=== RECORDS TO USE ===

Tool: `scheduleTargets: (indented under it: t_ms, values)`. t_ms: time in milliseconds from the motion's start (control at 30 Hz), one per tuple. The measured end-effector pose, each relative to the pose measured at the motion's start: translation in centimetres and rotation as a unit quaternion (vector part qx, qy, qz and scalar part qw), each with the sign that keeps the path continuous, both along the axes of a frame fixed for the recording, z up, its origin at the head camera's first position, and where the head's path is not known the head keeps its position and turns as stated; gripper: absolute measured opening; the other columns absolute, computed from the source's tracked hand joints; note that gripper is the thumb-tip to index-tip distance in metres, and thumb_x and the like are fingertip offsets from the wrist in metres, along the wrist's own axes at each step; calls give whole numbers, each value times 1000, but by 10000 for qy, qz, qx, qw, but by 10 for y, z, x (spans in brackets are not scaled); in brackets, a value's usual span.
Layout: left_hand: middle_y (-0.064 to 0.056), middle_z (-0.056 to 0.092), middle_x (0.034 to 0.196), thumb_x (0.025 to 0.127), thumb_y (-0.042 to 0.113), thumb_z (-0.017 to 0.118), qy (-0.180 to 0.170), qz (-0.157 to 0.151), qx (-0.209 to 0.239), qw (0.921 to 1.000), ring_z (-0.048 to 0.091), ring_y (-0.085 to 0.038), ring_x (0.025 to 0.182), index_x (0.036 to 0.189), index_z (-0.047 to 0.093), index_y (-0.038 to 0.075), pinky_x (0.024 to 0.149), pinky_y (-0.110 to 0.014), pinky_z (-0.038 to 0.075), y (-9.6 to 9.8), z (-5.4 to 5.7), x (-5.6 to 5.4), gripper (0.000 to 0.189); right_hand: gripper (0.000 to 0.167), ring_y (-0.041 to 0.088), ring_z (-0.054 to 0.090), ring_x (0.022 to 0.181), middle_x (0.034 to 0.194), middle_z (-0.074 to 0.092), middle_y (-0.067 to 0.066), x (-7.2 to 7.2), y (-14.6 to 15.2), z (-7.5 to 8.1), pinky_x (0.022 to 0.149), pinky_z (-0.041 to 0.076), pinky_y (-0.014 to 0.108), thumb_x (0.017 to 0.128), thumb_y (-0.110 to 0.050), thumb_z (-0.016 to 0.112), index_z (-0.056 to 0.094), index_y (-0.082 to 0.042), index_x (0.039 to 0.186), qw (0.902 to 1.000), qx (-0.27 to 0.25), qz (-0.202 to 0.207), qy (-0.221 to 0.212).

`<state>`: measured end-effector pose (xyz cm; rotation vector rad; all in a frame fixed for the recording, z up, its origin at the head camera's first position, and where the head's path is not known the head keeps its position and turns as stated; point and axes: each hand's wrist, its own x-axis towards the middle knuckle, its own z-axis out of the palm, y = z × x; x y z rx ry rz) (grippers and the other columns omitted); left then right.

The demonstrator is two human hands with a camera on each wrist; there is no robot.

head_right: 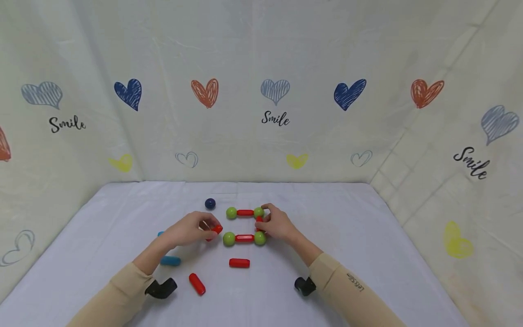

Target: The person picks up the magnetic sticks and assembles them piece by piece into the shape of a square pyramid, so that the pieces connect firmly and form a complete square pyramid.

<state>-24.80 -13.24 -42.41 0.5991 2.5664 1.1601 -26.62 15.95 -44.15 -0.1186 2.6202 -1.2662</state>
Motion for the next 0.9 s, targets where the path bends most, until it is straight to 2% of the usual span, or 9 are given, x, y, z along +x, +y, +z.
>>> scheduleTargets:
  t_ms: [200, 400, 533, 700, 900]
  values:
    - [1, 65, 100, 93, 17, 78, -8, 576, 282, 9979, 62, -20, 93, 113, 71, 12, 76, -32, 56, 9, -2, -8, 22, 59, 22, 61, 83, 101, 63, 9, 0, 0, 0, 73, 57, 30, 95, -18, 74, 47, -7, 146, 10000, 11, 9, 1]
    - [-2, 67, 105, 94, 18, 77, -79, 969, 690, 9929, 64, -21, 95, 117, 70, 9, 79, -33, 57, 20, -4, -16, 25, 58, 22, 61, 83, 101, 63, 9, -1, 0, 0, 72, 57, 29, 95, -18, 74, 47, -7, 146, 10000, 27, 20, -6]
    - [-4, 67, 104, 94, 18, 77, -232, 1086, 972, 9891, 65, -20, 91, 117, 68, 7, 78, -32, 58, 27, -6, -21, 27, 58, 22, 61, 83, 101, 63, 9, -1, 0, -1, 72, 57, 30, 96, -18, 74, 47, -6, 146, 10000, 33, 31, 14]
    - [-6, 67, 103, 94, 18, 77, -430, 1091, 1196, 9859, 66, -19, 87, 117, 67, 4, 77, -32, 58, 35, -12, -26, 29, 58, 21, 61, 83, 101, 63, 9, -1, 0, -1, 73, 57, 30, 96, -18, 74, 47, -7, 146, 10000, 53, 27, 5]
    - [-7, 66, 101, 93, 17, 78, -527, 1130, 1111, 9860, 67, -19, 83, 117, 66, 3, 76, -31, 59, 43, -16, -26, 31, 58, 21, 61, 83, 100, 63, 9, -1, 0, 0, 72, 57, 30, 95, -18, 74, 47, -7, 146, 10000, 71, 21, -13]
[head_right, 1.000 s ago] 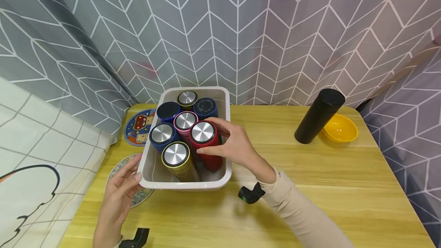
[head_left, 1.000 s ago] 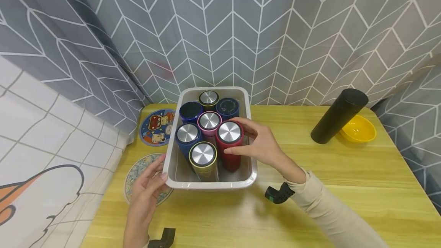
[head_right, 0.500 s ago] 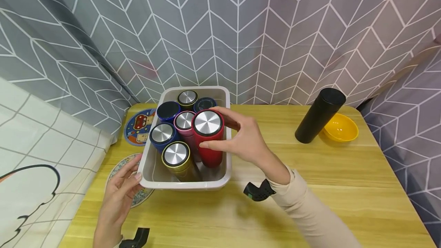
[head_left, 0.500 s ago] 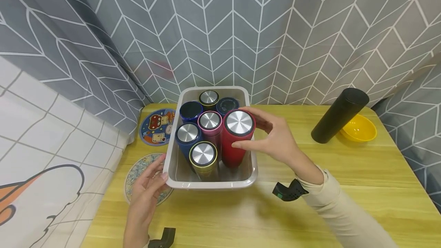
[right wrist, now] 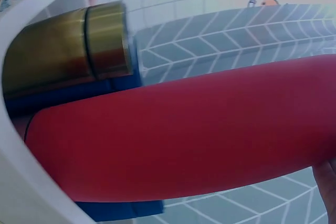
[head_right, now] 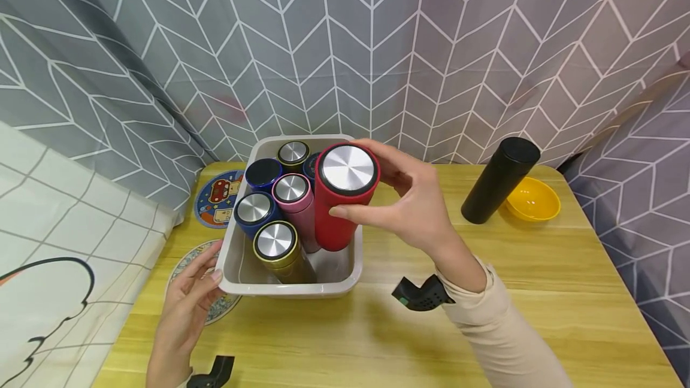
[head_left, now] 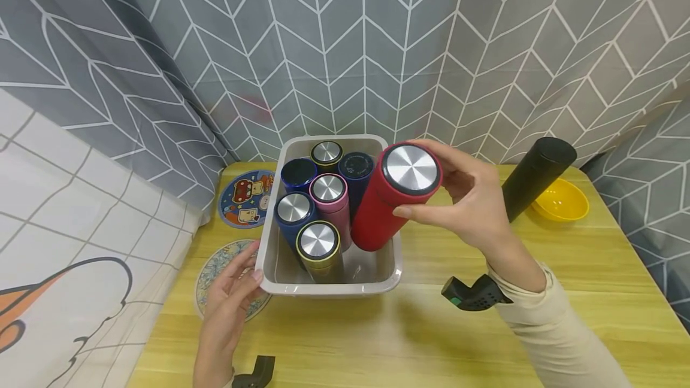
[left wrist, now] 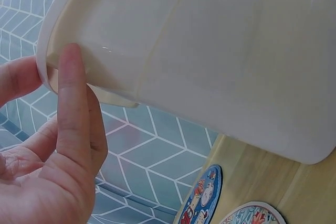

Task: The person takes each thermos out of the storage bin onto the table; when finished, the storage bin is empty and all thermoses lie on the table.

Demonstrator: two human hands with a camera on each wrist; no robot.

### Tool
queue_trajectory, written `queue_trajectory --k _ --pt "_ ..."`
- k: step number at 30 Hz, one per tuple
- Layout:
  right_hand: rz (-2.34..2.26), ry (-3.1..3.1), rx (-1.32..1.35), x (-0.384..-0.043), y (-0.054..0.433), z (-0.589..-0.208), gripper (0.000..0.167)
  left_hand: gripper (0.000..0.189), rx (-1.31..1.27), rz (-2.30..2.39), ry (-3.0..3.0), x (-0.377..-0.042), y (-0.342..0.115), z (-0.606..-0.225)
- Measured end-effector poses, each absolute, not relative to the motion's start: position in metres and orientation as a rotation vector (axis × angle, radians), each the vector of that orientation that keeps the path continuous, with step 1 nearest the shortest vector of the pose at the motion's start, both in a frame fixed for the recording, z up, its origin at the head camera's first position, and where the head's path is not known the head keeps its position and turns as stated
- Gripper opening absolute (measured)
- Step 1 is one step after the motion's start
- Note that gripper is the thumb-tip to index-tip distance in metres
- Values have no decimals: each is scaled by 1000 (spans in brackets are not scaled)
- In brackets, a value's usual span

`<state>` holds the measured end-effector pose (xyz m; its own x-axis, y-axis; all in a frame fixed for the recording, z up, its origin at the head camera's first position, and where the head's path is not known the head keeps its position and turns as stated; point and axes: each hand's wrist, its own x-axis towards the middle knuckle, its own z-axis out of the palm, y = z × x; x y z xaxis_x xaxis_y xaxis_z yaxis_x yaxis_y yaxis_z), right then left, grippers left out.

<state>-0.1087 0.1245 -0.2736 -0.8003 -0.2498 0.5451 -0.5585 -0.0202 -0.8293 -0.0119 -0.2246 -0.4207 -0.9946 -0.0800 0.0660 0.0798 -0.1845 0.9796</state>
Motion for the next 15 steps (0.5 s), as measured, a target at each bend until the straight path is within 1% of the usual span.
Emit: queue_trajectory --k 4,7,15 --pt "1980 -1858 882 -104 130 -264 79 48 22 -2337 -1944 -12 -224 -420" --pt "2015 -1755 910 -102 134 -258 77 48 28 -2334 -1953 -12 -224 -420" --pt "2004 -1724 897 -100 147 -249 72 49 7 -2335 -1960 -12 -225 -420"
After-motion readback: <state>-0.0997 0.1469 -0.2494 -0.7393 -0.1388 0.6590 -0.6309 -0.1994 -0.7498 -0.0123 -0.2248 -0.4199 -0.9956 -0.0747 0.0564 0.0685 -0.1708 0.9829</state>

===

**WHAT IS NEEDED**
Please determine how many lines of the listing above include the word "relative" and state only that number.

**TASK OUTPUT**
2